• _TASK GOAL_
Give the listing back in full, exactly as written, with the pictures removed.

• _INFORMATION PROVIDED_
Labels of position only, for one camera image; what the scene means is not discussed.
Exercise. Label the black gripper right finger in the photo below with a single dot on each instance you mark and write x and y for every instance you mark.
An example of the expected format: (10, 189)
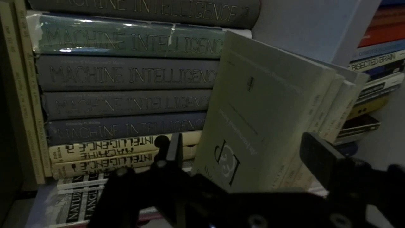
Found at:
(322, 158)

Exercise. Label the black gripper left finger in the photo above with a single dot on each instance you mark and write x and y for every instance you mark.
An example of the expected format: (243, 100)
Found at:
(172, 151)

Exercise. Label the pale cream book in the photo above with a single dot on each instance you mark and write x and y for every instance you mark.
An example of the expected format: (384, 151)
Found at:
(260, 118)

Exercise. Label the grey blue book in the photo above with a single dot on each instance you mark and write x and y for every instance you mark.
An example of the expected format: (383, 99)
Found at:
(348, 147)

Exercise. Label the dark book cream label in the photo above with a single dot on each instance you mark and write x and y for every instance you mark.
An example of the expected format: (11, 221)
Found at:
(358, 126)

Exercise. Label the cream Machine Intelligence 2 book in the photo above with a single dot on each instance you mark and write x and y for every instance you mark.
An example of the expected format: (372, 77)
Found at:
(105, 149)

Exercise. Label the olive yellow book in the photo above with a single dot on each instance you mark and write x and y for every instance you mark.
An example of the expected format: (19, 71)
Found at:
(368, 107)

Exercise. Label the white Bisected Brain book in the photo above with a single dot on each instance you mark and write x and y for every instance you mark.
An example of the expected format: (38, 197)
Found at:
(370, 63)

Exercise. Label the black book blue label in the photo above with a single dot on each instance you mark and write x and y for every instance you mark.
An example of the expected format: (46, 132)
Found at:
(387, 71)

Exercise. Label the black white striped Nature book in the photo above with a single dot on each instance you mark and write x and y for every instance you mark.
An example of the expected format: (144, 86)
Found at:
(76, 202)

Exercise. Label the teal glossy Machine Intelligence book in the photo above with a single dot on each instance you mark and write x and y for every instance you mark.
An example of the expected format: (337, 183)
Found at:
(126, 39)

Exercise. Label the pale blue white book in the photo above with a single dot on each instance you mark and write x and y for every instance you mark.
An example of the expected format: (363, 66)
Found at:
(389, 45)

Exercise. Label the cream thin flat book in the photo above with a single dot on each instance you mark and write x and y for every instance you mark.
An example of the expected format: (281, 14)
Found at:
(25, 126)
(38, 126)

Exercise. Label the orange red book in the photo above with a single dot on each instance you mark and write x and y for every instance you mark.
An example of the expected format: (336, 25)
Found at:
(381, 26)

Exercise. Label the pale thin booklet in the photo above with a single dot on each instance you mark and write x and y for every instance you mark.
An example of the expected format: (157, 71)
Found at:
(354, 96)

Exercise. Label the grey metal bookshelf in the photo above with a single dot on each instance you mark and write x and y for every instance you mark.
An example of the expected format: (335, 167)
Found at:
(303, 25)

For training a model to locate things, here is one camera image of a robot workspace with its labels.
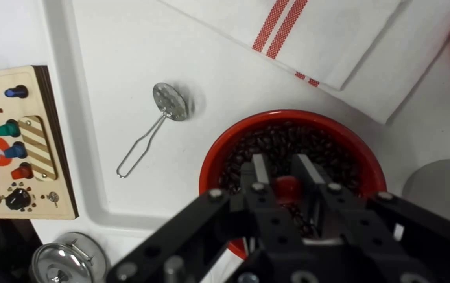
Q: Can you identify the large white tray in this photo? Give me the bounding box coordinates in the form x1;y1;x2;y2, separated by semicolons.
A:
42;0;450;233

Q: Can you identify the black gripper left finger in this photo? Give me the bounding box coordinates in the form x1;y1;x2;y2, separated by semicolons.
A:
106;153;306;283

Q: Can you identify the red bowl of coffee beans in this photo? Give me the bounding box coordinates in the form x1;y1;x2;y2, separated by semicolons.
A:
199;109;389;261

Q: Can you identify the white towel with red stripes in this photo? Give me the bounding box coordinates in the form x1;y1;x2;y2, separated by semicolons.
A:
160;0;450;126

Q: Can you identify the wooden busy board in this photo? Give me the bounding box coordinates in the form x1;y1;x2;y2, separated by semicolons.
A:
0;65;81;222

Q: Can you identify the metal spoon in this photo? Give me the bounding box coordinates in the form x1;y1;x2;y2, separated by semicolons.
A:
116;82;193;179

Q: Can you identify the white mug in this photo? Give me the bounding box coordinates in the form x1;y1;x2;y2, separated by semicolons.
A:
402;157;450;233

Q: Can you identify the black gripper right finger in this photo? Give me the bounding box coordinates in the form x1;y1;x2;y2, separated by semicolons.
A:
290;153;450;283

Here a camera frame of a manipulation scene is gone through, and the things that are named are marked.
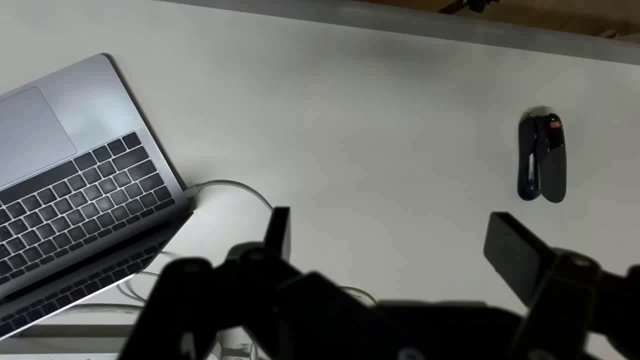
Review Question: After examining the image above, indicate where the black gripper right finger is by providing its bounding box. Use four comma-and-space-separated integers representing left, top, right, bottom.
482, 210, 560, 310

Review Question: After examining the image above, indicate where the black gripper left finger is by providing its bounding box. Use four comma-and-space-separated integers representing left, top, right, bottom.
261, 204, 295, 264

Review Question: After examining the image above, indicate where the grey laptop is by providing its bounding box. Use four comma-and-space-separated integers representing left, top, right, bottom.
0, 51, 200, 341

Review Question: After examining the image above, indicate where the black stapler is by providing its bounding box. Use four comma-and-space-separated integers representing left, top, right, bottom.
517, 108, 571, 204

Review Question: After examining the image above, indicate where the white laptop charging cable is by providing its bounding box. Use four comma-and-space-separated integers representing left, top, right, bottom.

• _WRITTEN SOLUTION_
Labels of position only, for one camera image; what the scene means is not discussed.
Exercise. Label the black gripper right finger in the photo below with a single dot on each instance you mark and write x and y for every instance you mark.
An example of the expected format: (10, 189)
Found at:
(322, 158)

Exercise. Label the black gripper left finger in the photo above with a single dot on each instance you mark and write x and y for every instance you mark.
An example of the expected format: (243, 100)
Found at:
(172, 151)

Exercise. Label the pale cream book in the photo above with a single dot on each instance you mark and write x and y for every instance you mark.
An example of the expected format: (384, 151)
Found at:
(260, 118)

Exercise. Label the grey blue book in the photo above with a single dot on each instance you mark and write x and y for every instance you mark.
An example of the expected format: (383, 99)
Found at:
(348, 147)

Exercise. Label the dark book cream label in the photo above with a single dot on each instance you mark and write x and y for every instance you mark.
An example of the expected format: (11, 221)
Found at:
(358, 126)

Exercise. Label the cream Machine Intelligence 2 book in the photo above with a single dot on each instance you mark and write x and y for every instance you mark.
An example of the expected format: (372, 77)
Found at:
(105, 149)

Exercise. Label the olive yellow book in the photo above with a single dot on each instance you mark and write x and y for every instance you mark.
An example of the expected format: (19, 71)
Found at:
(368, 107)

Exercise. Label the white Bisected Brain book in the photo above with a single dot on each instance you mark and write x and y for every instance you mark.
An example of the expected format: (38, 197)
Found at:
(370, 63)

Exercise. Label the black book blue label in the photo above with a single dot on each instance you mark and write x and y for every instance you mark.
An example of the expected format: (46, 132)
Found at:
(387, 71)

Exercise. Label the black white striped Nature book in the photo above with a single dot on each instance you mark and write x and y for every instance you mark.
An example of the expected format: (144, 86)
Found at:
(76, 202)

Exercise. Label the teal glossy Machine Intelligence book in the photo above with a single dot on each instance you mark and write x and y for every instance you mark.
An example of the expected format: (337, 183)
Found at:
(126, 39)

Exercise. Label the pale blue white book in the photo above with a single dot on each instance you mark and write x and y for every instance you mark.
An example of the expected format: (363, 66)
Found at:
(389, 45)

Exercise. Label the cream thin flat book in the photo above with a single dot on each instance you mark and write x and y for every instance you mark.
An example of the expected format: (281, 14)
Found at:
(25, 126)
(38, 126)

Exercise. Label the orange red book in the photo above with a single dot on each instance you mark and write x and y for every instance you mark.
An example of the expected format: (336, 25)
Found at:
(381, 26)

Exercise. Label the pale thin booklet in the photo above with a single dot on each instance you mark and write x and y for every instance you mark.
An example of the expected format: (157, 71)
Found at:
(354, 96)

Exercise. Label the grey metal bookshelf in the photo above with a single dot on each instance you mark and write x and y for every instance you mark.
An example of the expected format: (335, 167)
Found at:
(303, 25)

For training a model to locate things, here is one camera image of a robot workspace with its labels.
Q: Can you identify the large white tray in this photo? Give me the bounding box coordinates in the form x1;y1;x2;y2, separated by semicolons.
A:
42;0;450;233

Q: Can you identify the black gripper left finger in this photo? Give me the bounding box coordinates in the form x1;y1;x2;y2, separated by semicolons.
A:
106;153;306;283

Q: Can you identify the red bowl of coffee beans in this photo? Give me the bounding box coordinates in the form x1;y1;x2;y2, separated by semicolons.
A:
199;109;389;261

Q: Can you identify the white towel with red stripes in this photo? Give me the bounding box coordinates in the form x1;y1;x2;y2, separated by semicolons.
A:
160;0;450;126

Q: Can you identify the wooden busy board in this photo? Give me the bounding box coordinates in the form x1;y1;x2;y2, separated by semicolons.
A:
0;65;81;222

Q: Can you identify the metal spoon in this photo? Give me the bounding box coordinates in the form x1;y1;x2;y2, separated by semicolons.
A:
116;82;193;179

Q: Can you identify the white mug in this photo? Give me the bounding box coordinates in the form x1;y1;x2;y2, separated by semicolons.
A:
402;157;450;233

Q: Can you identify the black gripper right finger in this photo? Give me the bounding box coordinates in the form x1;y1;x2;y2, separated by semicolons.
A:
290;153;450;283

Here a camera frame of a manipulation scene is gone through, and the things that are named are marked.
Review Question: After examining the image above, indicate where the black gripper right finger is by providing its bounding box. Use four comma-and-space-separated integers representing left, top, right, bottom.
482, 210, 560, 310

Review Question: After examining the image above, indicate where the black gripper left finger is by providing its bounding box. Use four comma-and-space-separated integers representing left, top, right, bottom.
261, 204, 295, 264

Review Question: After examining the image above, indicate where the grey laptop is by providing its bounding box. Use four comma-and-space-separated integers representing left, top, right, bottom.
0, 51, 200, 341

Review Question: After examining the image above, indicate where the black stapler is by providing its bounding box. Use four comma-and-space-separated integers representing left, top, right, bottom.
517, 108, 571, 204

Review Question: After examining the image above, indicate where the white laptop charging cable is by providing its bounding box. Use four comma-and-space-separated integers representing left, top, right, bottom.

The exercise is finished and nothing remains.